[WHAT YOU SHOULD DO] From the first line to the last, repeat the data exactly and drop the pictures.

*** MATERIAL PROVIDED ***

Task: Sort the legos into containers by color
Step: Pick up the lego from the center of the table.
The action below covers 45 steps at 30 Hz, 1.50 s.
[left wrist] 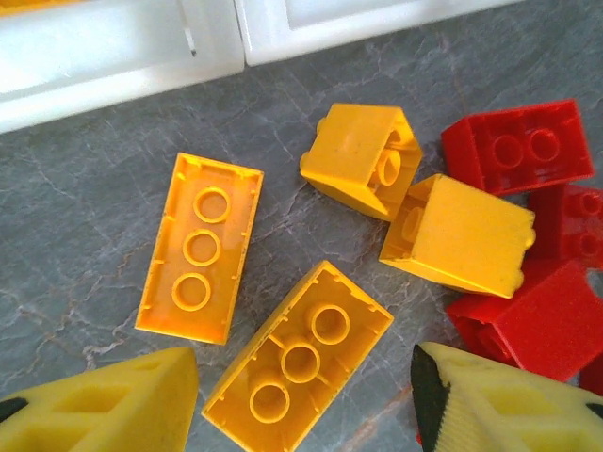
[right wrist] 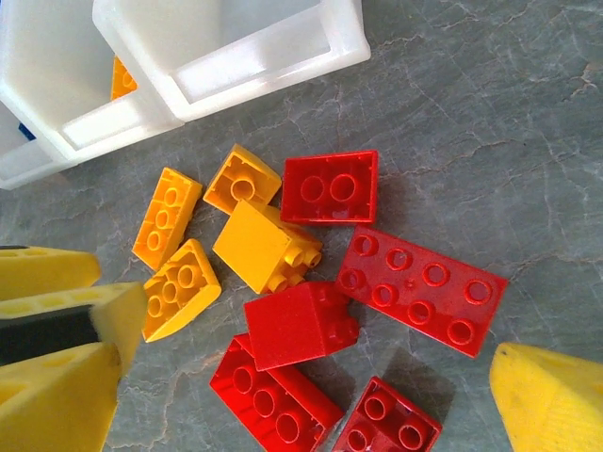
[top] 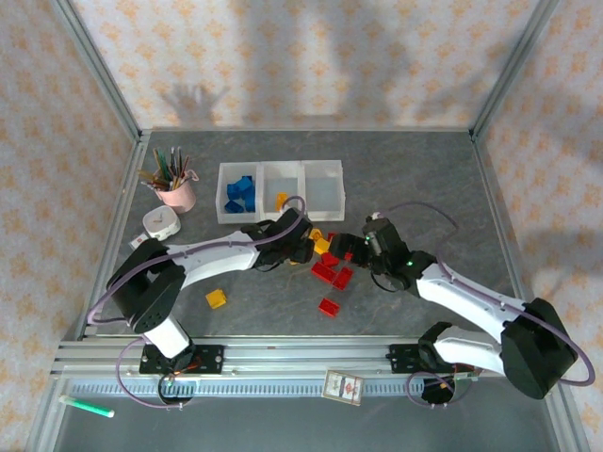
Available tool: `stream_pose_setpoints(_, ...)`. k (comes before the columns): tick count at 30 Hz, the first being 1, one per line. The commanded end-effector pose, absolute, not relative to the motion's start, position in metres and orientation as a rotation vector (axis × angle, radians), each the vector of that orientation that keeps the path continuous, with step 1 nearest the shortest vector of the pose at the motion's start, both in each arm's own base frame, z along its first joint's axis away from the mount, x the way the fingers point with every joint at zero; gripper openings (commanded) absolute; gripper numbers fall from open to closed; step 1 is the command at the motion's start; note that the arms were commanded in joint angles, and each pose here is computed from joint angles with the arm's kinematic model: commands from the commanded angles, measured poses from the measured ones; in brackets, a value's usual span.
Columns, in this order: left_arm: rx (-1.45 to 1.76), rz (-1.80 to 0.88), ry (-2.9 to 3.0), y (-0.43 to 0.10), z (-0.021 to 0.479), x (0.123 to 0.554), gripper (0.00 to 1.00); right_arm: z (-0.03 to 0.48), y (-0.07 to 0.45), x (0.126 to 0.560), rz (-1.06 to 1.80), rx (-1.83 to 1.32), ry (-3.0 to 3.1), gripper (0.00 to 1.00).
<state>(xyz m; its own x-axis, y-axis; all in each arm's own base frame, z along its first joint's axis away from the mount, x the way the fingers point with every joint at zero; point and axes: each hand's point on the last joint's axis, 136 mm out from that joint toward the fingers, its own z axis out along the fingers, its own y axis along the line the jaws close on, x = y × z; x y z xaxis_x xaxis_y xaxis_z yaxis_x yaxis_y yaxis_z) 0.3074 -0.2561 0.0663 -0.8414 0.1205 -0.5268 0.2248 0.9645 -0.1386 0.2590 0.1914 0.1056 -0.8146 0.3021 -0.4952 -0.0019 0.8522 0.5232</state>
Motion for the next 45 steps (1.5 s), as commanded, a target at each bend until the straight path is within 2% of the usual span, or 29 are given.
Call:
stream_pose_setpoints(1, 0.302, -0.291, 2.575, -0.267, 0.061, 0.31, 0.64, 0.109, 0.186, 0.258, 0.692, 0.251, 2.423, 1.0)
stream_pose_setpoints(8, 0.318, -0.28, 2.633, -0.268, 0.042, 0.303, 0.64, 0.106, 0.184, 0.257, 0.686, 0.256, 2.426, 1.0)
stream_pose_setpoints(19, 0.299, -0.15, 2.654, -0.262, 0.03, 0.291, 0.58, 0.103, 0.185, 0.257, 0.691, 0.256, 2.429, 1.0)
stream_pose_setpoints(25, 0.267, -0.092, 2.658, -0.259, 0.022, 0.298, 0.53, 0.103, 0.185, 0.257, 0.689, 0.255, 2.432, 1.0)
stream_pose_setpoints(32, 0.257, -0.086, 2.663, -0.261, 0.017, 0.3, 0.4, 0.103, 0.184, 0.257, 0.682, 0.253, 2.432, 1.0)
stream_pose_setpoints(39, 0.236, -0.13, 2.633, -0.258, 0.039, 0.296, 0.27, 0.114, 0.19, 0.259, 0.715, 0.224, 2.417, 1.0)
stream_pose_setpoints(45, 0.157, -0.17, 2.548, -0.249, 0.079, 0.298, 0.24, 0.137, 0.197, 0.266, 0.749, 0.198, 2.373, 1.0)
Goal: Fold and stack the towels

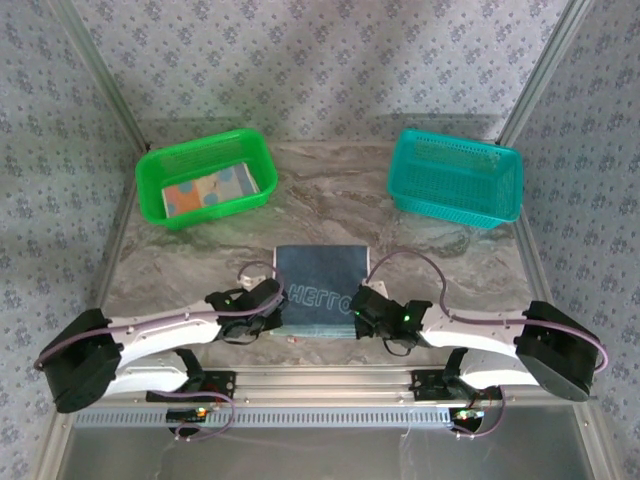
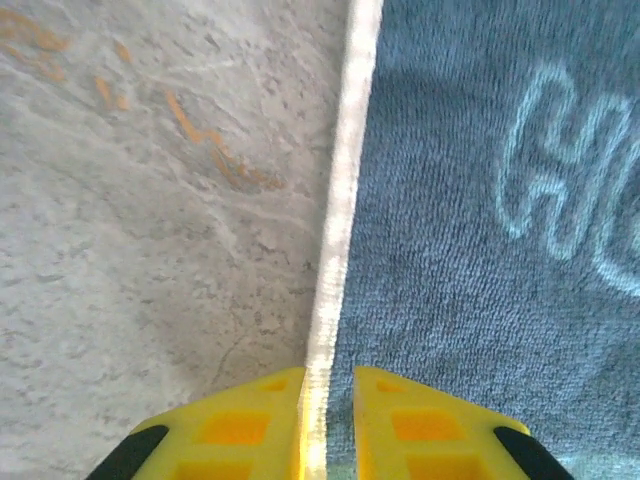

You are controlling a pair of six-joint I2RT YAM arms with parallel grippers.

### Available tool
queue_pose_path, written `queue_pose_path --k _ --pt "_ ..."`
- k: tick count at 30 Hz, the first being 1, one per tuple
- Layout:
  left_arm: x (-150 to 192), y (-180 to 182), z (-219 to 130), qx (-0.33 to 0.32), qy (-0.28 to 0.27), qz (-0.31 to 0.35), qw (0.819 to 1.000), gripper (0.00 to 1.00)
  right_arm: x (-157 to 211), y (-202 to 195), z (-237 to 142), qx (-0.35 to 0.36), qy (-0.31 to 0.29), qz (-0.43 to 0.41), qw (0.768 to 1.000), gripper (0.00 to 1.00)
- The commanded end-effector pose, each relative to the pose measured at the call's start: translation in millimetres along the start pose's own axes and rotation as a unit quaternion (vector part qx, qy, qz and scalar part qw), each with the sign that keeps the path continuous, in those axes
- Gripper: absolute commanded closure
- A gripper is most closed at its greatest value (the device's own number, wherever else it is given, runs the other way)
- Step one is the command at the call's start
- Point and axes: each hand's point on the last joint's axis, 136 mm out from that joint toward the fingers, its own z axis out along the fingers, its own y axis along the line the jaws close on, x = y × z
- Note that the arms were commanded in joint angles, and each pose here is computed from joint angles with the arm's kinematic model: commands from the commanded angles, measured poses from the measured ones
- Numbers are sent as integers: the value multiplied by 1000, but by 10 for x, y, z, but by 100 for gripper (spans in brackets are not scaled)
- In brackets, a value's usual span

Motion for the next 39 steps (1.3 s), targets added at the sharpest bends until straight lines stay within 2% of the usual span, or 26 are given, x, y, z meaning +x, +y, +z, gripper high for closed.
queue_pose_path --k 1,6,9,14,20,28,35,39 --pt "-328 -181 -193 13 -32 25 999 80 -189 0 -158 21 -15 -12 1000 91" --pt "-760 -390 -219 36 -54 35 997 100 -586 33 -218 5 -48 4 999 95" --pt "-1003 -511 -127 44 -55 40 997 100 -838 -24 -200 15 -68 13 997 100" --pt "-1337 -634 121 44 -49 48 997 100 -1212 -152 -38 12 -79 52 995 100" --pt "-1591 -660 424 42 -36 40 998 100 -1592 -252 194 22 -76 50 996 100" --pt "-1570 -481 713 14 -9 32 999 100 -1808 -383 558 30 -49 52 997 100" --pt "-1446 -133 917 -22 13 10 1000 100 -1708 -685 842 65 -17 57 996 100" --pt "-1362 -31 959 -28 22 4 999 100 -1641 -744 863 64 -14 52 996 100"
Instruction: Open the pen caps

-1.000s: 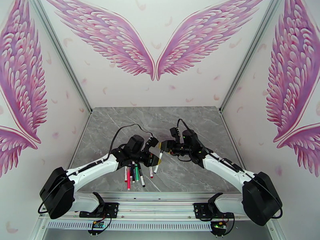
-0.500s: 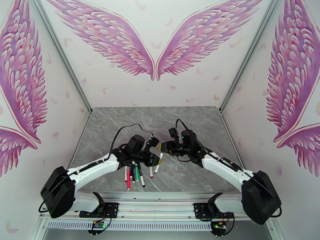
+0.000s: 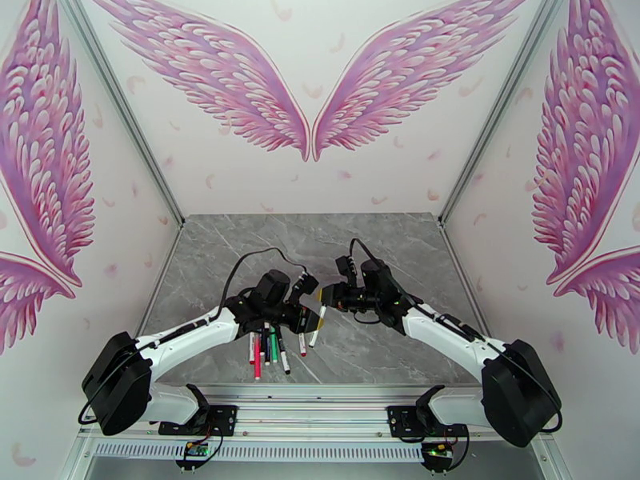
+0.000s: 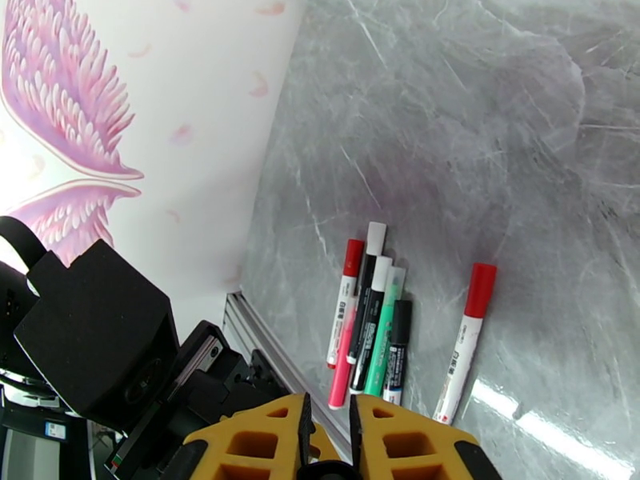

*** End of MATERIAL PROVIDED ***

[YOUR RESPONSE]
Task: Sort the legos into containers by color
Step: Pick up the lego from the center of the table.
The action below covers 45 steps at 30 Hz, 1.50 s.
[left wrist] 
[right wrist] 
[top] 
Available tool: `stream_pose_setpoints(_, ...)`. k (comes before the columns): tick count at 30 Hz, the first being 1, one per line. The commanded end-effector pose, absolute, not relative to the motion's start, position in metres and orientation as a rotation vector (axis × angle, radians), each the vector of that orientation that keeps the path continuous, with step 1 nearest the shortest vector of the pose at the motion's start, both in each arm's own base frame, z along its first joint's axis away from the mount, x the way the fingers point with every joint at zero; gripper openings (commanded) absolute; gripper numbers fall from open to closed; step 1 is the command at the motion's start; note that the arms were commanded in joint angles, and each pose here is computed from joint angles with the arm's kinematic model: commands from the commanded angles, measured poses from the measured ones; in brackets, a value's usual span.
Columns, in this order: left_arm: rx (-1.45 to 1.76), rz (-1.80 to 0.88), ry (-2.9 to 3.0), y (-0.43 to 0.10), z (-0.021 to 0.479), x (0.123 to 0.554), gripper (0.00 to 1.00); right_arm: z (-0.03 to 0.48), y (-0.07 to 0.45), x (0.126 to 0.560), rz (-1.06 to 1.80), rx (-1.83 to 1.32), ry (-3.0 to 3.1), gripper (0.00 to 1.00).
<state>(xyz m; its own x-axis, y-axis; all in each arm's own base frame, z along its first joint's axis away from the mount, x the way the fingers point with every joint at zero; point and axes: each hand's point on the last joint's axis, 136 mm out from that joint toward the fingers, its own z axis out along the fingers, its own y axis along the line the jaws close on, x = y × z; x y z xaxis_x xaxis_y xaxis_z yaxis_x yaxis_y yaxis_z) 0.3074 -0.2561 0.0663 -0.8414 0.1205 -0.5268 0.2248 0.9645 -0.1386 0.2590 0.1914 0.1056 -0.8146 0.3021 -0.4952 -0.0019 0.8522 0.5232</state>
Motion for the next 45 steps (1.5 s), as commanded, a target at each bend until the straight path is within 2% of the usual span, or 29 are given.
Call:
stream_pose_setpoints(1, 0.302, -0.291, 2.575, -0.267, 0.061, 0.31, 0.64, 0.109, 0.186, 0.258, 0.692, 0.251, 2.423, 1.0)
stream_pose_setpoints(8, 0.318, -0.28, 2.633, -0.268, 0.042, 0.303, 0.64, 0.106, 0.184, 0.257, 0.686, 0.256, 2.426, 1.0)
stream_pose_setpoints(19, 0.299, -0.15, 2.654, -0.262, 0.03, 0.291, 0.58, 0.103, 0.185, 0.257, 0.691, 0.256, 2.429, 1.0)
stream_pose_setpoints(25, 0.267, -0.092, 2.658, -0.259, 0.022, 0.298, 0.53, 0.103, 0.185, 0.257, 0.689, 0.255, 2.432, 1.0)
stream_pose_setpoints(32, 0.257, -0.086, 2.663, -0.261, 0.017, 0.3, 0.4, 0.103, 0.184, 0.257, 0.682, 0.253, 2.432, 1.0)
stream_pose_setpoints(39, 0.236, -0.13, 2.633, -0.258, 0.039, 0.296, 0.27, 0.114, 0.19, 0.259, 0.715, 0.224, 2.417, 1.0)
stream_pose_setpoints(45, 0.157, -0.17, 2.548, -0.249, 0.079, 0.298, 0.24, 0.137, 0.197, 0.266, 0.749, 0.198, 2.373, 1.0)
Goal: Fold and stack the towels


You are controlling a pair of six-joint I2RT YAM arms with parallel grippers.

### Available tool
queue_pose_path, written `queue_pose_path --k _ --pt "_ ..."`
- k: tick count at 30 Hz, the first being 1, one per tuple
- Layout:
  left_arm: x (-150 to 192), y (-180 to 182), z (-219 to 130), qx (-0.33 to 0.32), qy (-0.28 to 0.27), qz (-0.31 to 0.35), qw (0.819 to 1.000), gripper (0.00 to 1.00)
  right_arm: x (-157 to 211), y (-202 to 195), z (-237 to 142), qx (-0.35 to 0.36), qy (-0.31 to 0.29), qz (-0.43 to 0.41), qw (0.768 to 1.000), gripper (0.00 to 1.00)
- The commanded end-effector pose, each relative to the pose measured at the call's start: translation in millimetres along the start pose's own axes and rotation as a unit quaternion (vector part qx, qy, qz and scalar part qw), each with the sign that keeps the path continuous, in those axes
- Gripper: absolute commanded closure
- A gripper is most closed at its greatest value (the device's own number, wherever else it is given, runs the other way)
- Step one is the command at the call's start
- Point and axes: each hand's point on the last joint's axis, 136 mm out from that joint toward the fingers, its own z axis out along the fingers, its own y axis along the line the jaws close on, x = y × z
- Note that the arms were commanded in joint angles, and each pose here is computed from joint angles with the arm's kinematic model: commands from the commanded angles, measured poses from the measured ones
- Numbers are sent as integers: the value multiplied by 1000, but by 10 for x, y, z, but by 100 for gripper (spans in brackets are not scaled)
- In brackets, a value's usual span

Motion for the next 39 steps (1.3 s), targets added at the sharpest bends until straight lines stay within 2% of the usual span, or 26 are given, x, y, z meaning +x, +y, +z, gripper high for closed.
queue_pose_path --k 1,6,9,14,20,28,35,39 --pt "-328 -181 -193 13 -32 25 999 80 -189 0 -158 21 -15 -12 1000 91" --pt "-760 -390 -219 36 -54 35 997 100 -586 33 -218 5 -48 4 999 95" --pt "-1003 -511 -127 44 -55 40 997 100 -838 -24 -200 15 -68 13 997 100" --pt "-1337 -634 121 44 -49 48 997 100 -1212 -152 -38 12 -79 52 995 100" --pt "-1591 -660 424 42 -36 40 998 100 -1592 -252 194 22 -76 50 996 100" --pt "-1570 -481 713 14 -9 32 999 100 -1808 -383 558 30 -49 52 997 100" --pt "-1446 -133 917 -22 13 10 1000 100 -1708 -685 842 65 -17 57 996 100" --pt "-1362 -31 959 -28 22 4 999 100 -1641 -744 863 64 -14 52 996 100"
Instruction: Open the pen caps

-1.000s: 
-0.500s: 
+0.000s: 
+0.000s: 

This concludes the answer to the exercise.